My homeschooling journey began in June 2013 after my son’s classmate was kidnapped. He was two at the time and his mother (Canadian expat) had travelled leaving him at home with her own mother, nanny, driver etc. Not sure if the father was also there. Life continued as normal until the nanny mentioned to the grandmother that the toddler had a playdate to attend and off she went with the toddler and the driver. Then the grandmother received a ransom demand for about 250,000 USD. My most recent security update suggests that more than half of all kidnappings in Africa happen in Nigeria and that based on the 2013 kidnappings, Niger Delta is the main hotspot followed by Lagos where the risk remains high. Most kidnappings in Lagos are inside jobs facilitated by trusted domestic staff or friends but they can be completely random.
When I found out about the classmate, I started by quitting my job. I wasn’t thinking about homeschooling then, just wanted to be able to move with my kids and not be too reliant on staff. The toddler was returned to his parents ‘unharmed’, in that he was left under a bridge at night and found by his family. I can’t imagine what they went through, never mind what they had to pay. There were a spate of kidnappings in Lagos last year but it does seem to be a rare occurrence now. There are a lot of expats living in Lagos, who have lived here for many years and with their kids. They are not bothered by the kidnapping stories because Lagos is pretty safe for a megalopolis with terrible infrastructure, inequality and 20 million people. That is testimony to the spirit of the people here. I’ve not had any bad experiences in my three years here and in this time I’ve been to Brass Island, Calabar, Port Harcourt and various parts of Lagos mainland without incident. But now I try not to let my kids go out with nanny/driver unless I am with them, no matter how tempting.

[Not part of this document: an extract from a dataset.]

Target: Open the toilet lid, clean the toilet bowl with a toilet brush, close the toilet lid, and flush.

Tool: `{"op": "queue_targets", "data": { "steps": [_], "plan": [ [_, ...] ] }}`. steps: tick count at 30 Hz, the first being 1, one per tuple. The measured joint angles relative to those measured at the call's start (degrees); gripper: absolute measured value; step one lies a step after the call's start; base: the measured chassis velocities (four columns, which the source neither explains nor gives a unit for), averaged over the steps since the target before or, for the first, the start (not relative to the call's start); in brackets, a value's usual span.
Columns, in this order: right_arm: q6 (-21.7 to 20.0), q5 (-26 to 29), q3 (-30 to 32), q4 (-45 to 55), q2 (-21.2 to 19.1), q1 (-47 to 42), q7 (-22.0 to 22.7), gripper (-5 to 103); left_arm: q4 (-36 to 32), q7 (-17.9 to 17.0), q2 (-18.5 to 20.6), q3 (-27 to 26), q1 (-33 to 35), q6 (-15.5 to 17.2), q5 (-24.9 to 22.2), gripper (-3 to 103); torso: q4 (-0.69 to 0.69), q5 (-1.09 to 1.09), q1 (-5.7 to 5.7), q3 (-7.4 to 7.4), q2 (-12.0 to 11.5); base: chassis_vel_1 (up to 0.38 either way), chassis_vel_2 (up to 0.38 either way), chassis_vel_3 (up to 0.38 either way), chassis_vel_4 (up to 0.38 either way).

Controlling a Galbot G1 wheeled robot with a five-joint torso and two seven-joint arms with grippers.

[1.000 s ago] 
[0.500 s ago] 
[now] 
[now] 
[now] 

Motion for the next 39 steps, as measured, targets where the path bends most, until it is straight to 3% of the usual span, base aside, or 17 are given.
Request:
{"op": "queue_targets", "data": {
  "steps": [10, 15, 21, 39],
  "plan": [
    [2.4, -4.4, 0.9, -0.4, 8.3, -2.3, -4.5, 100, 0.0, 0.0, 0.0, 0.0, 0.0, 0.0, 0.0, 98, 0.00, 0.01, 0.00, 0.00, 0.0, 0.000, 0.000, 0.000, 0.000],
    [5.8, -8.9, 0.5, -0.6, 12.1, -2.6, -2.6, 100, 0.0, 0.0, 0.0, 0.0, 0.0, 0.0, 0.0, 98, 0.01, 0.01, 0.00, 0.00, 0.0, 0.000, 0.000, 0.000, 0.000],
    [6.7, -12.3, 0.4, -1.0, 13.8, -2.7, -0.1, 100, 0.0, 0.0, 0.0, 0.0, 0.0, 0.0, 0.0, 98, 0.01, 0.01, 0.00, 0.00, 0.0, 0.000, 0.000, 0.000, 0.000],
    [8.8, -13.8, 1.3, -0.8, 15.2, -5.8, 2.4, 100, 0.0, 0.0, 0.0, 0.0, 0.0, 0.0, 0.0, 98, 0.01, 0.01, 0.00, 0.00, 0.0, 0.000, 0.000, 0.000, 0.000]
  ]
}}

That summer at home with my son – we spent much of it in the UK/USA was challenging. I was now realising the extent to which my son had become disempowered by the nanny culture – which is the opposite of ‘Look Mummy I can do it by myself’. More ‘Look Mummy my mouth is open for feeding!’ Even at the nurseries and preschools, nannies wait on the children. These ‘nannies’ are not qualified in preschool education, they are just there to wait on and watch the children. My son was used to constant attentiveness for his wants and needs. If he was thirsty or hungry, he expected instant water or food or he howled immediately but then also expected you to sit and spoon each morsel into his mouth. He could not handle quiet time – the TV had to be on (that’s what nannies do when you go out by the way, they turn the tv on so the children don’t bother them), one reason I think my son struggles to concentrate. I don’t blame the nannies either. I was at work and I didn’t give proper guidelines for my kid’s care. He was used to being sated with sweet biscuits when bored and being carried everywhere. He was starting to fall into pidgin-speak. ‘Off de light’, ‘take’ when offering something, broken phrasing instead of full sentences.

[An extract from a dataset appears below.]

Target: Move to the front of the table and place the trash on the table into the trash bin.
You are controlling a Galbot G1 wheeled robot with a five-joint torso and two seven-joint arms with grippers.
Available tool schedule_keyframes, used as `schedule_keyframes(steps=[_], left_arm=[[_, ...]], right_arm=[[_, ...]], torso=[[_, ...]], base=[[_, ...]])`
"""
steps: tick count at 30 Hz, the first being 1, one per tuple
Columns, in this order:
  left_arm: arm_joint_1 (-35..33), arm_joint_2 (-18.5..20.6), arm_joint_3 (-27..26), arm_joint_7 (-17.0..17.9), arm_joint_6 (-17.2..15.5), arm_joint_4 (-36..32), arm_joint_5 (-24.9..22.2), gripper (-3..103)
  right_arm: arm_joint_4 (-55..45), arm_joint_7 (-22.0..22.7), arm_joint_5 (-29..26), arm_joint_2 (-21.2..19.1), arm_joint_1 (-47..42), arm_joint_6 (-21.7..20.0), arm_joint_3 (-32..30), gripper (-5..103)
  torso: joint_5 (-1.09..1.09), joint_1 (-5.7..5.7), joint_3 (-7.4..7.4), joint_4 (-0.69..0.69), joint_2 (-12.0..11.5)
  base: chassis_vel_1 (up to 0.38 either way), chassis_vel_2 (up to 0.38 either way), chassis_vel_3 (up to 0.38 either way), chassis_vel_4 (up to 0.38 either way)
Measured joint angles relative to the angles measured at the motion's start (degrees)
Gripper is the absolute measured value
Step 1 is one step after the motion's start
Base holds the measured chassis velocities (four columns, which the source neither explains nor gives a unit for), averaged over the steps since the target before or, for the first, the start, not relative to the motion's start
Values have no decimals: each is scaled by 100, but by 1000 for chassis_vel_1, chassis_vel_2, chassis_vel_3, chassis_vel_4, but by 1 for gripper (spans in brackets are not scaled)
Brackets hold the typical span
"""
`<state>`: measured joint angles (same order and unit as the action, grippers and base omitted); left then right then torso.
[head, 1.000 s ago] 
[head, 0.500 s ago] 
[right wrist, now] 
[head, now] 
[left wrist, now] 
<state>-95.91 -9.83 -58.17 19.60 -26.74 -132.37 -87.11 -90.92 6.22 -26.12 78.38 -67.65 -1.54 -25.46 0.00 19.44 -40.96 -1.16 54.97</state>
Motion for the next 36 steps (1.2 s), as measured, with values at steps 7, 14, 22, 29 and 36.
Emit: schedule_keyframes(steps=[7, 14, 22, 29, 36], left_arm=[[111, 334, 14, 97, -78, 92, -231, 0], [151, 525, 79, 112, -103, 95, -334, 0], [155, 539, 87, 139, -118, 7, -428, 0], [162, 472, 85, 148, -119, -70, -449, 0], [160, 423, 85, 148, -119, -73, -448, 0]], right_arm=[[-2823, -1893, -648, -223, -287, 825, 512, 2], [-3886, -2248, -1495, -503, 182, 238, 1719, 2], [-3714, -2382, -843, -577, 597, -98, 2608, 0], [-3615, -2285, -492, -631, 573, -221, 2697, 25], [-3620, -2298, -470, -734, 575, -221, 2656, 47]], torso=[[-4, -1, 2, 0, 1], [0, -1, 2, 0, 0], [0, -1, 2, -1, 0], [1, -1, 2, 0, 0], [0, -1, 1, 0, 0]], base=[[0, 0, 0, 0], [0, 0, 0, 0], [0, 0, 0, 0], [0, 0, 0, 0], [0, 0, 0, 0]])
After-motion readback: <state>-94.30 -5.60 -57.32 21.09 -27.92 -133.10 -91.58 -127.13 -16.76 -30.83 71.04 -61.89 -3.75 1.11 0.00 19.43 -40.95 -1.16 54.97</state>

That’s when I realised I needed to spend more time with him and my new baby to implement some changes and gradually began researching homeschooling on the internet. I started to believe I could easily do whatever he was doing at the expensive nursery (although it was a lovely place). The first few months were stressful, I’m not particularly organised and trying to think of crafts to do every minute sent me into a panic. Gradually I learned about curriculums and availability of crafts and lesson plans online. These really helped. I also bought some books around homeschooling and bit by bit I’ve felt more confident. I don’t regret my decision. It’s been a wonderful opportunity to spend time with and understand my children better and myself as a parent.